月がおぼろに顔を出す時間。
「何、燈真、帰んの。俺に出す酒はどーしてくれんの。」
ルナのバーを、葉月に任せて、上がろうとする俺を、崇が引き留めた。
「葉月がいるでしょ。てか、お前には、別にシェイカーとかも要らないしね。」
言いつつ、ボンベイサファイアの瓶を、目の前に突き付ける。
「ひでぇ扱い。」
「十分好待遇だろ。

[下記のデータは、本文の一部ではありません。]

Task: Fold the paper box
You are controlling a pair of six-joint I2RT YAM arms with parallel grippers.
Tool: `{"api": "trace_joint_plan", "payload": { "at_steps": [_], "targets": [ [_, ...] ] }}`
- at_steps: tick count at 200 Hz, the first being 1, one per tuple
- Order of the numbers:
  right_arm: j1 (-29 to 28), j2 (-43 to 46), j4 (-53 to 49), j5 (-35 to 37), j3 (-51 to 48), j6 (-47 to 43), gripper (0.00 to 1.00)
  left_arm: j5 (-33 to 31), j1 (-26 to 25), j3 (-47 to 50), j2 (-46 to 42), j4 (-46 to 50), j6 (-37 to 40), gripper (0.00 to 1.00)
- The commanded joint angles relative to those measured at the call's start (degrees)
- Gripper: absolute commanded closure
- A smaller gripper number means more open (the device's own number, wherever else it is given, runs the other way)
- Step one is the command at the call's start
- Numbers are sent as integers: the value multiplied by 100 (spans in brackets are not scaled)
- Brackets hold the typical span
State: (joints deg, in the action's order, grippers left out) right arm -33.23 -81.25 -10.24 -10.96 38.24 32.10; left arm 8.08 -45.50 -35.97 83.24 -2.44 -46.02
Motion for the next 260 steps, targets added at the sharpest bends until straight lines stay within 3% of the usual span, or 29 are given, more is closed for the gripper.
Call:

」
へいへい、わかりましたよー、と不貞腐れながらも、崇は青い瓶を手に取った。
それを横目に、俺は着替えに二階に上がる。
ネクタイを締めて、タイピンを手に取り、照明に翳した。
中にある液体が、光を通さず、鈍く映る。
いつかの真冬の記憶が、かする程度だが、思い出される。
それだけで苦々しい感情が沸き起こる。
ーいくつだっつーの。
自分自身を嘲りながら、アブサンの入った瓶もポケットに入れた。
真っ黒なジャケットを羽織って、部屋から出ると、五月蝿い妹が纏わりつくので、なんとか追い払って、階段を降りる。
裏口に向かう手前で、ふとカウンターを振り返ると、崇の隣に腰を下ろしている空生が目に入り、自然と笑みが溢れた。
「直ぐ、帰るから。」
笑みというには小さ過ぎる、笑みが。